Numerical Investigation of Composite Materials with Inclusions and Discontinuities

The present study aims to show a novel numerical approach for investigating composite structures wherein inclusions and discontinuities are present. This numerical approach, termed Strong Formulation Finite Element Method (SFEM), implements a domain decomposition technique in which the governing partial differential system of equations is solved in a strong form. The provided numerical solutions are compared with the ones of the classic Finite Element Method (FEM). It is pointed out that the stress and strain components of the investigated model can be computed more accurately and with less degrees of freedom with respect to standard weak form procedures. The SFEM lies within the general framework of the so-called pseudo-spectral or collocation methods. The Differential Quadrature (DQ) method is one specific application of the previously cited ones and it is applied for discretizing all the partial differential equations that govern the physical problem. The main drawback of the DQ method is that it cannot be applied to irregular domains. In converting the differential problem into a system of algebraic equations, the derivative calculation is direct so that the problem can be solved in its strong form.
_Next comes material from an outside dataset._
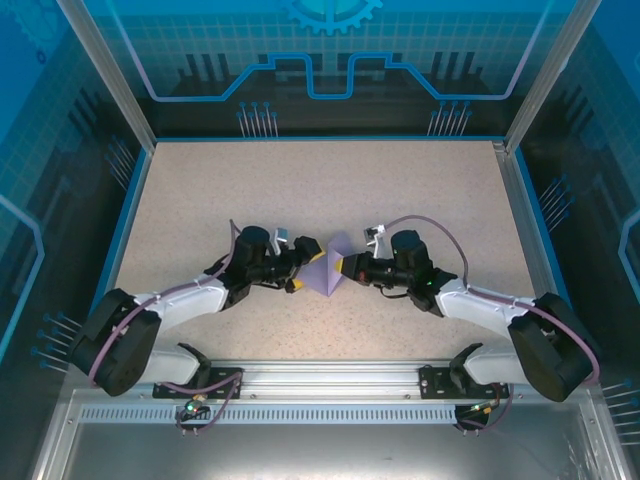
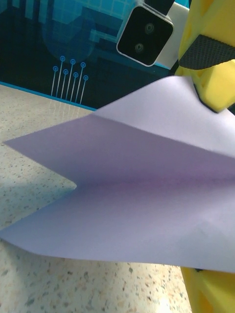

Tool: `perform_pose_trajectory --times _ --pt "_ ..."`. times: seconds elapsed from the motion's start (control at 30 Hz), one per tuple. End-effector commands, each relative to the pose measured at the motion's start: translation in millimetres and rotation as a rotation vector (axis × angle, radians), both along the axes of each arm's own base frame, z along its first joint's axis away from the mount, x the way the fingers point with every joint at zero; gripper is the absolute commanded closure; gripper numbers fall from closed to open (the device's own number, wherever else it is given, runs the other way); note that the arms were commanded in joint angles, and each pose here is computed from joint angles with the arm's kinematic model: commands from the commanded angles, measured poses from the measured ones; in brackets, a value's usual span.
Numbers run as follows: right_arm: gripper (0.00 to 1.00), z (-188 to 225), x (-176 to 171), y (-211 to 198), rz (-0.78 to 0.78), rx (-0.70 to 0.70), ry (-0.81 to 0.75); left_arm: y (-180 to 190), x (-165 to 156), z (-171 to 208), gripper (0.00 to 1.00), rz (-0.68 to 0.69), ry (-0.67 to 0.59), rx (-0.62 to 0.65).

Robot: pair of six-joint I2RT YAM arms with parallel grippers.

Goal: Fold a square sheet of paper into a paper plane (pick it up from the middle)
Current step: Turn over the paper at the center of the table.

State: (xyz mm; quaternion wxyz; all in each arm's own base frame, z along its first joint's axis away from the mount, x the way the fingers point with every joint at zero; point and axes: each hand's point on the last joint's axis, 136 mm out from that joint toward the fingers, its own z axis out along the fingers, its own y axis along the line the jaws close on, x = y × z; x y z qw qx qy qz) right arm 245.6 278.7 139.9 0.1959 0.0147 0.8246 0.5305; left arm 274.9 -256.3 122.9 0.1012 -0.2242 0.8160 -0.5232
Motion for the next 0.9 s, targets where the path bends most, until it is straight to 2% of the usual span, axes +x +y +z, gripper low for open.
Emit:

However, such problem can be overcome by introducing a mapping transformation to convert the equations in the physical coordinate system into a computational space. It is important to note that the assemblage among the elements is given by compatibility conditions which enforce the connection with displacements and stresses along the boundary edges. Several computational aspects and numerical applications will be presented for the aforementioned problems related to composite materials with discontinuities and inclusions.